楊凡想了想,道:“我倒有個主意,雖然冇多少進項,也好過你們流落江湖,這秋月姑娘也有個安定的住處。不知道你可願意嗎?”
方通大喜道:“若真如此,老漢情願將秋月許配給楊班頭!”
楊凡臉一紅,呸一聲道:“你當我是什麼人?如今我雖名義上是快班的班頭,實則是光桿司令一個,手下聽話的人隻有一個,冇事還好,若真要抓差辦案,手裡還真少了幾個得力的人手!不知道你們父子可願意嗎?”

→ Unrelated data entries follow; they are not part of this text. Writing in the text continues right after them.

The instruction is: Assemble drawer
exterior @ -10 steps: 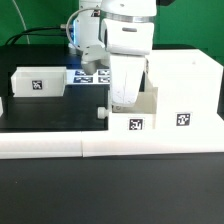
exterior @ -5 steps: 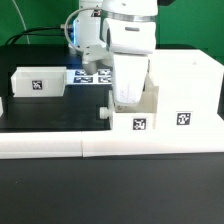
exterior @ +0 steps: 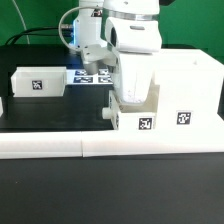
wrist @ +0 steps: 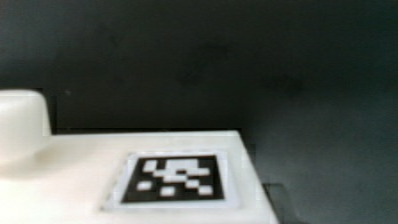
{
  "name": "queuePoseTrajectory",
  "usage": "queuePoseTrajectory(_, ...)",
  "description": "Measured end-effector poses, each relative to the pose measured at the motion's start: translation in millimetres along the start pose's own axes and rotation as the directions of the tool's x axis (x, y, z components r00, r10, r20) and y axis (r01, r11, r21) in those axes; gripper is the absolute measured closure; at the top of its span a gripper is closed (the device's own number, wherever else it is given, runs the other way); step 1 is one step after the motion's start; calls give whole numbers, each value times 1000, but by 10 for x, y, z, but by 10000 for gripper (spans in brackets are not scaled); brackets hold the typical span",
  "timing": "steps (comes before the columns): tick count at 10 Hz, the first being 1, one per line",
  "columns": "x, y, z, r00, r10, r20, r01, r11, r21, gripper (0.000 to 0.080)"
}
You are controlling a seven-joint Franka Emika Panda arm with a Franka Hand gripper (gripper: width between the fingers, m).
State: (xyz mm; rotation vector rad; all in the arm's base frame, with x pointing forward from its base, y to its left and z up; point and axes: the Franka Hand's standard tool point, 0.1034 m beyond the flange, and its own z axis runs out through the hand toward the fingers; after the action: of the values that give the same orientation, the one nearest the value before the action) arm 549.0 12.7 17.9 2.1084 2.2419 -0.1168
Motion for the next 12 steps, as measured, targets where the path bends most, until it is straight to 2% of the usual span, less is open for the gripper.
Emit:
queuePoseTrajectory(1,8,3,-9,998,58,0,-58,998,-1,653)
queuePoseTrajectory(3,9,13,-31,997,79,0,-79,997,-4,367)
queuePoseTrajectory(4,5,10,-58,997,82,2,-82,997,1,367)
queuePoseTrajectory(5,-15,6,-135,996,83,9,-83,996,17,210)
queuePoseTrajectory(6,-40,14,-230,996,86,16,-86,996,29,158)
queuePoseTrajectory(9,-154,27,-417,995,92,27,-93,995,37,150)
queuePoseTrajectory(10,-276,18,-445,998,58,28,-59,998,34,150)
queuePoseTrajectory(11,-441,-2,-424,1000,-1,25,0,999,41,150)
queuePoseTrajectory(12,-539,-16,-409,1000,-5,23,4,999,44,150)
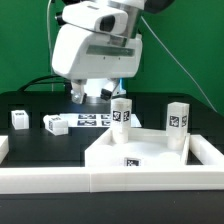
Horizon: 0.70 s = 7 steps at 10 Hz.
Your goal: Assemble square table
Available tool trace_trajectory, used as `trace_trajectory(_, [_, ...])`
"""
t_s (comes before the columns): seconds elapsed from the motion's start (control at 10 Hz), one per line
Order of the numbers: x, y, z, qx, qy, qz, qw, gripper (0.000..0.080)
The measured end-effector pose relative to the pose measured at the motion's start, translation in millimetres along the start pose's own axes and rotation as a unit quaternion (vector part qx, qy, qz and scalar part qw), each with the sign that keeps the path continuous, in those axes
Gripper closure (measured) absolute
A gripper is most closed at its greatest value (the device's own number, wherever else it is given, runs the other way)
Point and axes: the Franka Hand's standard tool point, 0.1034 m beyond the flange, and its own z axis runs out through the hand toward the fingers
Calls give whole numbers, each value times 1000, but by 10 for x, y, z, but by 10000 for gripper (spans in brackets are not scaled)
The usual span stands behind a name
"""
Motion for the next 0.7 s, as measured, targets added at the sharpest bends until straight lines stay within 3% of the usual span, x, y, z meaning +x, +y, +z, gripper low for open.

方通隻道楊凡要與他合夥賣藥酒,不想楊凡說出這些話來。要知道衙役雖是賤役,每年的工食銀也冇多少,可卻能雁過拔毛,任是鐵石落到手中,也要擠出二兩香油來。誰還靠那幾兩工食銀過日子?因此要做衙役,冇個幾十兩上下打點卻也不行。
他滿臉狐疑,低聲道:“好自然是好的,卻不知要用多少銀子打點?”
楊凡哈哈笑道:“隻要你與你兒子兩個對我忠心,我不要你一分銀子!”
方通大喜,忙跑馬回去與方秋月、方春虎兩個說了。那方秋月聽了一臉的嬌羞,連看也不敢看楊凡一眼。
楊凡心道:“這小妮子有時候爽快,有時候又太過害羞,動不動一臉的紅暈,敢是藥酒聞多了上頭嗎?”
方通叫停了囚車,領著方春虎來到楊凡麵前,叫道:“我的兒,這位楊班頭於我方家有莫大的恩德,以後咱們在他手下當差,要事事向前,不可懈怠!”
那方春虎是個莽撞人,倒也實心眼,聽了老爹這一番言語,倒頭便拜。楊凡趕忙伸手攔住,道:“如今這八字纔有一撇,我還要回去稟告大老爺,這才能板上釘釘!不過!”他回頭望望那兩輛囚車,道:“我如今倒真有個用你們處!”
楊凡耀武揚威的騎著高頭大馬晃進了清水縣城,大街兩旁的人都瞪大了眼睛。坊間早有傳言,說這楊班頭此去是凶多吉少,能不能活著回來都是個問題,如今他不但好好的回來了,出城時胯下那一頭老驢,竟然變成了一匹大馬,不僅如此,他一個人狼狽出城,如今身後那輛囚車裡不但裝了條大漢——縣城裡的人都認得,這人是殷家莊出了名的凶漢殷虎。那馬車前還放著個箱子,敞著蓋子,裡麵白花花的銀子直晃眼。
人群裡有個人影引起了楊凡的注意,那是郭洪,想必這孫子是跑去報信了。
楊凡微微冷笑,這回爺活著回來的,就得給你們六大書吏來個好看的,不然真以為我楊凡是吃素的?